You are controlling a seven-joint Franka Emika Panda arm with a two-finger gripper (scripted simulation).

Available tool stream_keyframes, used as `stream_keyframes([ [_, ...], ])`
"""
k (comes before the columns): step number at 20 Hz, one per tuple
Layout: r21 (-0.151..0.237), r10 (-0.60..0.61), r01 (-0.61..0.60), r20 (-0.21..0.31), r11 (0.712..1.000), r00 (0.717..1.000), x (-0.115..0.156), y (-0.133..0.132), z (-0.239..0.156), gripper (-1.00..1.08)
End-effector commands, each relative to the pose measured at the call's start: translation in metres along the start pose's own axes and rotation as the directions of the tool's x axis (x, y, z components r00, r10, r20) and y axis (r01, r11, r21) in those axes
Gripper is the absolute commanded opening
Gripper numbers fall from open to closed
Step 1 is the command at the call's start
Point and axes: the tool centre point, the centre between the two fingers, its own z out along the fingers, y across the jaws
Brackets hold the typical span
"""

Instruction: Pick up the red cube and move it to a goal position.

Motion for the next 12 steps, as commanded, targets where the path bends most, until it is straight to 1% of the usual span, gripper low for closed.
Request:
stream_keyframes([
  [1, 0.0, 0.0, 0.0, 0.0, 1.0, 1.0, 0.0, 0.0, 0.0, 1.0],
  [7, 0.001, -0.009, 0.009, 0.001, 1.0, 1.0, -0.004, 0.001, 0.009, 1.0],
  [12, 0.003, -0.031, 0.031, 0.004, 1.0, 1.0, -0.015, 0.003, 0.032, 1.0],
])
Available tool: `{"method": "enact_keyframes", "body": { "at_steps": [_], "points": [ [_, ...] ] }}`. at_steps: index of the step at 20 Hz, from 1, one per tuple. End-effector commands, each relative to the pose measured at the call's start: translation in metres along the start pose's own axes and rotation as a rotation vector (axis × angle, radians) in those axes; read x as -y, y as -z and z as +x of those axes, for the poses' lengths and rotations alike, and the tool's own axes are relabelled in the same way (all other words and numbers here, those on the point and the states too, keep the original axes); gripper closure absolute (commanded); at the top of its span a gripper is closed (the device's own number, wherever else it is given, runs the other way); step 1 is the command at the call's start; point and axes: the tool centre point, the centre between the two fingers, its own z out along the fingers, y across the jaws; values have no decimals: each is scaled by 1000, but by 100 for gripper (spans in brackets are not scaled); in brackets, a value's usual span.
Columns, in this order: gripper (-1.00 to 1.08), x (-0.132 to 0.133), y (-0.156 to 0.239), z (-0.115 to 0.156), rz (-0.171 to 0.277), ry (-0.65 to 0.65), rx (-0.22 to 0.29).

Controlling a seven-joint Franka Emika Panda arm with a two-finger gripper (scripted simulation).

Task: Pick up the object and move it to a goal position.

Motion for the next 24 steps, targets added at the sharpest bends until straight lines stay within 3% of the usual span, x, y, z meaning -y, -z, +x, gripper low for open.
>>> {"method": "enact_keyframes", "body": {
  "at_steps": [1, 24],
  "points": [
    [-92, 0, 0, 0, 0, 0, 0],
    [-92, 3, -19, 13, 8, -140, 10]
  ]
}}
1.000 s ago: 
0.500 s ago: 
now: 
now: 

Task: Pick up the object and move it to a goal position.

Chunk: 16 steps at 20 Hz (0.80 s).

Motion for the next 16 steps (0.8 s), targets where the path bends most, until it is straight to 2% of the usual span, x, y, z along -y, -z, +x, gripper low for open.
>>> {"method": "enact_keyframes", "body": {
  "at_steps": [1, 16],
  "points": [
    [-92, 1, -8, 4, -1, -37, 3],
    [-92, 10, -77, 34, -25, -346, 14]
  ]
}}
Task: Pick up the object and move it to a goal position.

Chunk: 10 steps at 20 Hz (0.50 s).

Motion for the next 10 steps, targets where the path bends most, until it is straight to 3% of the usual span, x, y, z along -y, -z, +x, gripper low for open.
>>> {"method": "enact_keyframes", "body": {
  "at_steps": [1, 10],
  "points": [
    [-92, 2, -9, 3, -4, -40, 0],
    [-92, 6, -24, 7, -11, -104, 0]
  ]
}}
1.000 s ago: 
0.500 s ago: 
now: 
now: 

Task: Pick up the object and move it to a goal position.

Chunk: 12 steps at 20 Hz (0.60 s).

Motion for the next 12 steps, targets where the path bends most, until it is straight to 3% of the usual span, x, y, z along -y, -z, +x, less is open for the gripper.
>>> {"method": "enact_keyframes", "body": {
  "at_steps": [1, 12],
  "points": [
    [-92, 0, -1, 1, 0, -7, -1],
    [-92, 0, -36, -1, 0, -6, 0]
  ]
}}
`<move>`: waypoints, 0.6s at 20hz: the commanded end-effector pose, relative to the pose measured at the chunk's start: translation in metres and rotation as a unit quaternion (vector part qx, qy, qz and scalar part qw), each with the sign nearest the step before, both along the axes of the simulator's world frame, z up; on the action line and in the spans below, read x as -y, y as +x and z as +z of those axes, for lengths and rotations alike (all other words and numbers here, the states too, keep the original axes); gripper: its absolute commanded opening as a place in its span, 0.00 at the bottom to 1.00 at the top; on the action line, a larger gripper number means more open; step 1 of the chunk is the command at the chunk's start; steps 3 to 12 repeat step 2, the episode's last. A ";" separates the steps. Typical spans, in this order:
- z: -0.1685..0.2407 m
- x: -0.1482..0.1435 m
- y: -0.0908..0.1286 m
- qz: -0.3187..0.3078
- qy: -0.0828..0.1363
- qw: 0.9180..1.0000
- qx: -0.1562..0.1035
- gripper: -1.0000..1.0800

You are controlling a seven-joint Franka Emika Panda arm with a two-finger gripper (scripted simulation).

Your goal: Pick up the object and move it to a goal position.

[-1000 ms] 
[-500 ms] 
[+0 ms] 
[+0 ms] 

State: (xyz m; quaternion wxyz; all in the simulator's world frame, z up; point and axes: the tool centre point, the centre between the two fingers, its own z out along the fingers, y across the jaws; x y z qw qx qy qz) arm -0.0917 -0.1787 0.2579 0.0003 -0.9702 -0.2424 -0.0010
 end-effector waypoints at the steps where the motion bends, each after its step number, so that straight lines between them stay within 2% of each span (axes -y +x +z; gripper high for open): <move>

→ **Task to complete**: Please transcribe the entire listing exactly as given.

→ **Response for this exercise**:
You are controlling a seven-joint Franka Emika Panda arm with a two-finger gripper (scripted simulation).

Available tool stream_keyframes, used as `stream_keyframes([ [_, ...], ])`
"""
k (comes before the columns): step number at 20 Hz, one per tuple
Layout: r21 (-0.151..0.237), r10 (-0.60..0.61), r01 (-0.61..0.60), r20 (-0.21..0.31), r11 (0.712..1.000), r00 (0.717..1.000), x (-0.115..0.156), y (-0.133..0.132), z (-0.239..0.156), gripper (-1.00..1.08)
End-effector commands, each relative to the pose measured at the call's start: translation in metres along the start pose's own axes and rotation as the directions of the tool's x axis (x, y, z components r00, r10, r20) and y axis (r01, r11, r21) in those axes
Gripper is the absolute commanded opening
Gripper numbers fall from open to closed
Step 1 is the command at the call's start
Point and axes: the tool centre point, the centre between the two fingers, its own z out along the fingers, y across the jaws
Brackets hold the typical span
"""

Instruction: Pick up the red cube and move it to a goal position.

Motion for the next 12 steps, as commanded, targets where the path bends most, until it is straight to 1% of the usual span, gripper low for closed.
Request:
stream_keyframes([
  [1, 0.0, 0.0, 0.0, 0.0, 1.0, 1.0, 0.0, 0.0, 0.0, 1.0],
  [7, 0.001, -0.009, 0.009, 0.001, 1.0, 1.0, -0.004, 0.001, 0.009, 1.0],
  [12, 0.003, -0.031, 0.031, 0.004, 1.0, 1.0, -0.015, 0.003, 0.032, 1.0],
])
Available tool: `{"method": "enact_keyframes", "body": { "at_steps": [_], "points": [ [_, ...] ] }}`. at_steps: index of the step at 20 Hz, from 1, one per tuple. End-effector commands, each relative to the pose measured at the call's start: translation in metres along the start pose's own axes and rotation as a rotation vector (axis × angle, radians) in those axes; read x as -y, y as -z and z as +x of those axes, for the poses' lengths and rotations alike, and the tool's own axes are relabelled in the same way (all other words and numbers here, those on the point and the states too, keep the original axes); gripper closure absolute (commanded); at the top of its span a gripper is closed (the device's own number, wherever else it is given, runs the other way); step 1 is the command at the call's start; point and axes: the tool centre point, the centre between the two fingers, its own z out along the fingers, y across the jaws; values have no decimals: each is scaled by 1000, but by 100 for gripper (spans in brackets are not scaled); in brackets, a value's usual span.
Columns, in this order: gripper (-1.00 to 1.08), x (-0.132 to 0.133), y (-0.156 to 0.239), z (-0.115 to 0.156), rz (-0.171 to 0.277), ry (-0.65 to 0.65), rx (-0.22 to 0.29).

Controlling a seven-joint Franka Emika Panda arm with a two-finger gripper (scripted simulation).

Task: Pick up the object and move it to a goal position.

Motion for the next 24 steps, targets added at the sharpest bends until straight lines stay within 3% of the usual span, x, y, z meaning -y, -z, +x, gripper low for open.
>>> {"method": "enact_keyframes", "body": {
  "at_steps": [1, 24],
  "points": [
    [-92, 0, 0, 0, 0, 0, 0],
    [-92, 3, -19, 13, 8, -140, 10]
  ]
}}
1.000 s ago: 
0.500 s ago: 
now: 
now: 

Task: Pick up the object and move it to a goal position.

Chunk: 16 steps at 20 Hz (0.80 s).

Motion for the next 16 steps (0.8 s), targets where the path bends most, until it is straight to 2% of the usual span, x, y, z along -y, -z, +x, gripper low for open.
>>> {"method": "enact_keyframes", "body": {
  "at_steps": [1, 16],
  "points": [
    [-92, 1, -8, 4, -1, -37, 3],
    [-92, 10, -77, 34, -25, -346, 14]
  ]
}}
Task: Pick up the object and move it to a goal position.

Chunk: 10 steps at 20 Hz (0.50 s).

Motion for the next 10 steps, targets where the path bends most, until it is straight to 3% of the usual span, x, y, z along -y, -z, +x, gripper low for open.
>>> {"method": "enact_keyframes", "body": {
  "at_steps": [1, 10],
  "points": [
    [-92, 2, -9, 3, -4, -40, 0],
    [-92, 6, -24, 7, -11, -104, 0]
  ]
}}
1.000 s ago: 
0.500 s ago: 
now: 
now: 

Task: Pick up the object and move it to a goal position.

Chunk: 12 steps at 20 Hz (0.60 s).

Motion for the next 12 steps, targets where the path bends most, until it is straight to 3% of the usual span, x, y, z along -y, -z, +x, less is open for the gripper.
>>> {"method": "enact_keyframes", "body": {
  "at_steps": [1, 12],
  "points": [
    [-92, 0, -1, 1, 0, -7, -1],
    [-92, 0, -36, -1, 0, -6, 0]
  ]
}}
`<move>`: waypoints, 0.6s at 20hz: the commanded end-effector pose, relative to the pose measured at the chunk's start: translation in metres and rotation as a unit quaternion (vector part qx, qy, qz and scalar part qw), each with the sign nearest the step before, both along the axes of the simulator's world frame, z up; on the action line and in the spans below, read x as -y, y as +x and z as +z of those axes, for lengths and rotations alike (all other words and numbers here, the states too, keep the original axes); gripper: its absolute commanded opening as a place in its span, 0.00 at the bottom to 1.00 at the top; on the action line, a larger gripper number means more open; step 1 of the chunk is the command at the chunk's start; steps 3 to 12 repeat step 2, the episode's last. A ";" separates the steps. Typical spans, in this order:
- z: -0.1685..0.2407 m
- x: -0.1482..0.1435 m
- y: -0.0908..0.1286 m
- qz: -0.3187..0.3078
- qy: -0.0828..0.1363
- qw: 0.9180..1.0000
- qx: -0.1562..0.1035
- gripper: -1.0000..1.0800

You are controlling a seven-joint Franka Emika Panda arm with a two-finger gripper (scripted simulation).

Your goal: Pick up the object and move it to a goal position.

[-1000 ms] 
[-500 ms] 
[+0 ms] 
[+0 ms] 

State: (xyz m; quaternion wxyz; all in the simulator's world frame, z up; point and axes: the tool centre point, the centre between the two fingers, its own z out along the fingers, y across the jaws; x y z qw qx qy qz) arm -0.0917 -0.1787 0.2579 0.0003 -0.9702 -0.2424 -0.0010
 end-effector waypoints at the steps where the motion bends, each after its step number, so that straight lines between them stay within 2% of each span (axes -y +x +z; gripper high for open): <move>

The output is finished and nothing more is needed.